When you hugged Gilad Shalit's fragile body to your chest, perhaps you thought of your brother Yoni, who gave his life for the ethos that one doesn't negotiate with terrorists. When you heard the cries of joy in Gaza at the sight of the murderers you had set free, perhaps you recalled the countless speeches you gave, and the book you wrote, about the necessity of waging an uncompromising war on terror: They are what paved your way from a Jerusalem furniture factory to Israel's top job. And one can safely assume your elderly father wasn't enthusiastic over your "capitulation to terror."

It was undoubtedly not easy for you to convince your colleagues that there was no choice but to break the taboo on including Israeli Arabs and East Jerusalem residents in the deal. You knew your critics would claim, rightly, that this undermined the principle of Israeli sovereignty over "united Jerusalem." But the fear that the Israeli masses, and you as well, felt for Gilad's life trumped Yoni's ethos. To bring one soldier home safely, you agreed to conduct negotiations with a terrorist organization.

But while Gilad was released from captivity, the nation remains imprisoned by its fears.

The fear of terror attacks and kidnappings has declined significantly, thanks in part to the policy of nonviolence adopted by the Palestinian government led by Mahmoud Abbas and Salam Fayyad.
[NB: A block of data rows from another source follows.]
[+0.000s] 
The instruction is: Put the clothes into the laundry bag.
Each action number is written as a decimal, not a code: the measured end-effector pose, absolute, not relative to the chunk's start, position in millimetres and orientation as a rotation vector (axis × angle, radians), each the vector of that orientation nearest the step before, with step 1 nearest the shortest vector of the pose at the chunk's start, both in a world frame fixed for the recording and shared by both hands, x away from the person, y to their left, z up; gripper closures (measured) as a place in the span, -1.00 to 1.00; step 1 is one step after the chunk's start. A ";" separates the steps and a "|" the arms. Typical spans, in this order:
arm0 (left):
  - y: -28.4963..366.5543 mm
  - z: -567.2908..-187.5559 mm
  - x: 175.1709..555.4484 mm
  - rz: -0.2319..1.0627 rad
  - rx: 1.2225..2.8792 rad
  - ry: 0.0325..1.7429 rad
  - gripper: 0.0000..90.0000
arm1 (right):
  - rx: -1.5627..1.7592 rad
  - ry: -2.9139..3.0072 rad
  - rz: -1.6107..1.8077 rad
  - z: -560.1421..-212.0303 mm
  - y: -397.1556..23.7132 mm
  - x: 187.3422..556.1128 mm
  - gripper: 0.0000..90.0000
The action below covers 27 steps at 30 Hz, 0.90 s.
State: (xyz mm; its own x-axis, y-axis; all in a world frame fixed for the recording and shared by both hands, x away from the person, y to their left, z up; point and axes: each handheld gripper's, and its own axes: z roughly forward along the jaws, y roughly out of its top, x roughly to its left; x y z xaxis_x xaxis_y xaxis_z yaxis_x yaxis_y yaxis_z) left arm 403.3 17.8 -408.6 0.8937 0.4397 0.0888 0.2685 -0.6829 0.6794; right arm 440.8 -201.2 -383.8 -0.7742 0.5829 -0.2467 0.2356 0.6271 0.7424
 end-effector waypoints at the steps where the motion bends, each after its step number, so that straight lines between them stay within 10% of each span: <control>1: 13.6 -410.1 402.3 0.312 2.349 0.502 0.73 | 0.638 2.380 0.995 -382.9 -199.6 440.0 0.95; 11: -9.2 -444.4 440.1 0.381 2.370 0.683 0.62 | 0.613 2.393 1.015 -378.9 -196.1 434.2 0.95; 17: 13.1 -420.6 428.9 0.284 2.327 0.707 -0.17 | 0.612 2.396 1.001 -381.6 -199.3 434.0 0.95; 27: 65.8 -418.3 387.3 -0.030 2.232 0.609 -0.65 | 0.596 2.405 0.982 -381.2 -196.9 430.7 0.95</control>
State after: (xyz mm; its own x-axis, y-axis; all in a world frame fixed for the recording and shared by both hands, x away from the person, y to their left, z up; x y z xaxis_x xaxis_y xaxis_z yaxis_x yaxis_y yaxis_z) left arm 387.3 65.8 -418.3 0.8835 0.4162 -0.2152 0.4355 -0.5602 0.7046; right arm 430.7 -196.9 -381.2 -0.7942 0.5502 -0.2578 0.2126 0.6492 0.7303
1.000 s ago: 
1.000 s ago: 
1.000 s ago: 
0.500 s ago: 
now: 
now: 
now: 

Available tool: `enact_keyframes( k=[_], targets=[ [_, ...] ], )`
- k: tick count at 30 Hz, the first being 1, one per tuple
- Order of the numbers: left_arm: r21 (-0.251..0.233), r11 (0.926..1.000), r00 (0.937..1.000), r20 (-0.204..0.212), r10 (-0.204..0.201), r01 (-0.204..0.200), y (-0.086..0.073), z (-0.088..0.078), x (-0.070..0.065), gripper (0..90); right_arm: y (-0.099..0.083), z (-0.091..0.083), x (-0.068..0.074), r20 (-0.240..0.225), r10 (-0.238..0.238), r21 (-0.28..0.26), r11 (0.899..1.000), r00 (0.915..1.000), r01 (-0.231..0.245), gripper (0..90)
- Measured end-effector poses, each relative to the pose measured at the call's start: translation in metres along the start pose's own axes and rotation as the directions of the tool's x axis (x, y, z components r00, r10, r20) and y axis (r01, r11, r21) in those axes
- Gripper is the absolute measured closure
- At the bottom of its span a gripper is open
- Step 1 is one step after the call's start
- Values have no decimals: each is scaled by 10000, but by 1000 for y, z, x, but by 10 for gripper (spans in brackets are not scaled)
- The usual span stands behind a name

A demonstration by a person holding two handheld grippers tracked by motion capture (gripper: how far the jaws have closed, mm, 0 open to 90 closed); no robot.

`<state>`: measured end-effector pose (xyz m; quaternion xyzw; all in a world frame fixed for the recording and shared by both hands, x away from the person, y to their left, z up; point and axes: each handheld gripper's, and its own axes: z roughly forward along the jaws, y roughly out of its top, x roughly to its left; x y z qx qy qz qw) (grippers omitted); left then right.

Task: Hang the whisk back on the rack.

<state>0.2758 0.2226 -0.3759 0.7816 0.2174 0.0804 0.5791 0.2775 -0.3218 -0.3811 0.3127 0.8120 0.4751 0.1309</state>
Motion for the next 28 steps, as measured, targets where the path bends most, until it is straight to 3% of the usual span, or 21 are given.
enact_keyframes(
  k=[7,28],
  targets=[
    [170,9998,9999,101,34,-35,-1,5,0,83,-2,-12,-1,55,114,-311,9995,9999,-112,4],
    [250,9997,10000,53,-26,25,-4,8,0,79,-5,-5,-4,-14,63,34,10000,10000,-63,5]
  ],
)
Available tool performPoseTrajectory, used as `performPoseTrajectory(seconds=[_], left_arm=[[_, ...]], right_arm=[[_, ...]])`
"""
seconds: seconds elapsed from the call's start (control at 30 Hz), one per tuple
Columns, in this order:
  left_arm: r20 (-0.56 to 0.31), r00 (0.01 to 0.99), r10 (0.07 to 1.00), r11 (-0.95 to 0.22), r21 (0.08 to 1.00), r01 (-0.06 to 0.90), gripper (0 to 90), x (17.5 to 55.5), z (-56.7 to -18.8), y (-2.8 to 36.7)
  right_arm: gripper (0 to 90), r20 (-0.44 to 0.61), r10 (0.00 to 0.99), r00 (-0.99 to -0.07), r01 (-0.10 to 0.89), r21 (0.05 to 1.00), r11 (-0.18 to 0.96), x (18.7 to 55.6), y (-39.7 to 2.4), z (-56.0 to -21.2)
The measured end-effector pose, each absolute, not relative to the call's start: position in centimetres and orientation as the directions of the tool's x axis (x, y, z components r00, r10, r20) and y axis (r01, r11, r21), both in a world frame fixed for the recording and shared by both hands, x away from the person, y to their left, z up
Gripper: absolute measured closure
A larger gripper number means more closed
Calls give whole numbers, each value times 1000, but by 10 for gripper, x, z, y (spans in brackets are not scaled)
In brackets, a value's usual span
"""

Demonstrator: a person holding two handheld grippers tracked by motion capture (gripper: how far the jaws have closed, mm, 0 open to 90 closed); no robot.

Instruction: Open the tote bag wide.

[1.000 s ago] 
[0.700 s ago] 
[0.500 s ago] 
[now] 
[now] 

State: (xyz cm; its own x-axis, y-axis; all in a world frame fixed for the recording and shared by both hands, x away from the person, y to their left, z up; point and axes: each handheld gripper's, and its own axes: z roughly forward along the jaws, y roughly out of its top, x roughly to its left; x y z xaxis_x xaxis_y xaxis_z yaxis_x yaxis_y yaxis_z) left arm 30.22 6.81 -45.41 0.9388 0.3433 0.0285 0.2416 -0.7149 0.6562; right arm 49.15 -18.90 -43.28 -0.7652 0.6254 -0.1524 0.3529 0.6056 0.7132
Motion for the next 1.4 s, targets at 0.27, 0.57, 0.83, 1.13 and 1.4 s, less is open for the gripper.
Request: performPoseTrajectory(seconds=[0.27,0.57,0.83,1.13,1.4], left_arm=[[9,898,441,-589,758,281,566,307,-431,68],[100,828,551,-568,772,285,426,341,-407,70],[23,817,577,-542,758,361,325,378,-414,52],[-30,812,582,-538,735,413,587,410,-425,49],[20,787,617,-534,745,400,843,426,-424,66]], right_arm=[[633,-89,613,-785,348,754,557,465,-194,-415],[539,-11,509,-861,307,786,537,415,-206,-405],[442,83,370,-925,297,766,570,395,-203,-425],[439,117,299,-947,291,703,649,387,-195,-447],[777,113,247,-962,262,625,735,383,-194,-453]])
But you replaced the fear of terror by nurturing dread of the Iranian bomb. In recent weeks, the indications have multiplied that you and Defense Minister Ehud Barak, your former comrade in the elite Sayeret Matkal unit, seek to solve this problem by force. The word is that this is your way of restoring Israel's deterrent power - which, in your view, the Shalit deal eroded - and of diverting attention from the failure of the diplomatic process.

Israel's citizens have become your and Barak's hostages. Former Mossad chief Meir Dagan was neither the first nor the last to warn of your joint obsession with attacking Iran's nuclear facilities. You know that Iran isn't Uganda, and that sending Israeli planes to bomb a major Muslim country isn't another Entebbe rescue operation. Thousands of those who accompanied Gilad home with tears of joy would never return to their own homes.

The face of our neighborhood has changed beyond recognition since Israel bombed Iraq's reactor 30 years ago. Back then, Hadera wasn't in range of long-range missiles launched by Hezbollah, Iran's merchant of death, while the idea of an extremist Sunni organization funded by Iran launching rockets from Gaza at Be'er Sheva would have seemed delusional.

But there's something even more dangerous than a military assault on Iran without international, and especially American, backing: attacking Iran without international backing at the height of an ongoing crisis in the political process with the Palestinians, and continued Jewish construction in the West Bank and East Jerusalem. What will happen when your friends on Capitol Hill add the Quartet's new outline for talks to the Wye Agreement, the Mitchell plan, the road map and the Annapolis declaration - all of which are jumbled together in the waste basket known as the "peace process"? Are you willing to gamble that the Arab street will let its new regimes watch from the sidelines as Jews bomb Muslims in Iran? Are you certain that Turkey and Egypt will overlook bloody clashes with Muslims at the entrance to Haram al-Sharif (the Temple Mount )?

The heads of the defense establishment have told you that Abbas is capable of dealing with the freed Hamas prisoners. But you understand that the day he loses his political value, the Palestinian Authority will lose its security value. How will his Fatah party respond to pictures of the hundreds of prisoners Hamas leader Khaled Meshal succeeded in bringing home, at a time when Abbas has failed to win UN recognition of a Palestinian state? Isn't having one outpost of Iran on Israel's border enough?

You have read the intelligence reports saying that Abbas intends to call elections in January 2012 - elections in which he himself will be a mere onlooker. You know very well that Abbas has given the Americans a plan that would demilitarize the West Bank and deploy an international force in the territories. You have surely heard that Hamas has given him a mandate to conduct negotiations on the basis of the Quartet's proposal.

Mr. Prime Minister, a huge swathe of the public backed you in your decision to free Gilad Shalit from his prison. Israelis will similarly support you in a courageous decision to finally free them from the prison of the occupation.